WHAT NEEDS TO BE DONE
Each line of the data below that includes the string "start" must be copied.

DATASET EXCERPT
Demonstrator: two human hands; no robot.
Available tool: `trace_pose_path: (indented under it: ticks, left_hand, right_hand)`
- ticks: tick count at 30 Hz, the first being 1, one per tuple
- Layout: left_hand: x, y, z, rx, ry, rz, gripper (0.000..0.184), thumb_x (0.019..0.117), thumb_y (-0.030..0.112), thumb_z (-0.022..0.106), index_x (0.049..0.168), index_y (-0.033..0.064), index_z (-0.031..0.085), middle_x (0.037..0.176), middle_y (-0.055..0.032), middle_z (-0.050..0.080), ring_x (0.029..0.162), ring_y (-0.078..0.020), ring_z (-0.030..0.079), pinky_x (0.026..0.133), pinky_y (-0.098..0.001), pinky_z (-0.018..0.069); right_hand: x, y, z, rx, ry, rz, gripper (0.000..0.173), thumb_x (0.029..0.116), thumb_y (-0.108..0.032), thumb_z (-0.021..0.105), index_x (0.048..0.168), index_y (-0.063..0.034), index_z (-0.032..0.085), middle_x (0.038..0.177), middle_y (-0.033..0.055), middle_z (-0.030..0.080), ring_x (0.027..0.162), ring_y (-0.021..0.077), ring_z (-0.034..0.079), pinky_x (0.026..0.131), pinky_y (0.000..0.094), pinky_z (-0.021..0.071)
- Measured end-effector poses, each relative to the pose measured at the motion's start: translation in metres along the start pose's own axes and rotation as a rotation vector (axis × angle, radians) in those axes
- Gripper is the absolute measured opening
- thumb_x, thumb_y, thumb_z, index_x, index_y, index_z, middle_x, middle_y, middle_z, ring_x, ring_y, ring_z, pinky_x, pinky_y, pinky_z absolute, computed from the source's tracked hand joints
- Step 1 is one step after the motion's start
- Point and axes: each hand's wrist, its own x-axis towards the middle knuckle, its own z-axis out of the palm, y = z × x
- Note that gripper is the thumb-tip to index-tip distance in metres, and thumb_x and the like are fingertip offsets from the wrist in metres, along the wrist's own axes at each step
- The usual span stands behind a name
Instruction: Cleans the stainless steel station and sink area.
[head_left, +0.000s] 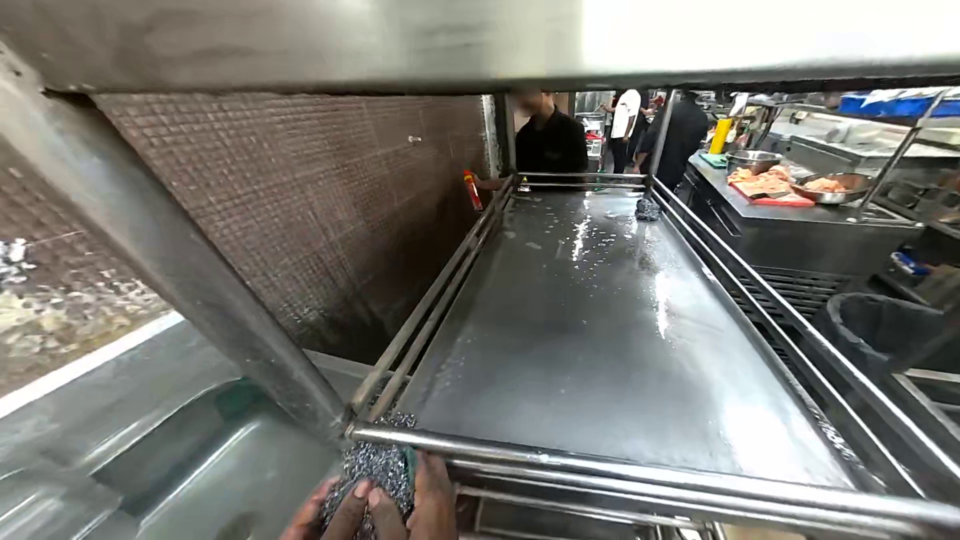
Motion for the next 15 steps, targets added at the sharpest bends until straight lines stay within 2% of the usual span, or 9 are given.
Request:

TASK RESULT
- Measured end-effector poses, each relative to the pose measured at the motion's start: translation in metres along the start pose's own axes and rotation as a rotation vector (axis × angle, radians) in those axes
- Step 1 is one step after the motion's start

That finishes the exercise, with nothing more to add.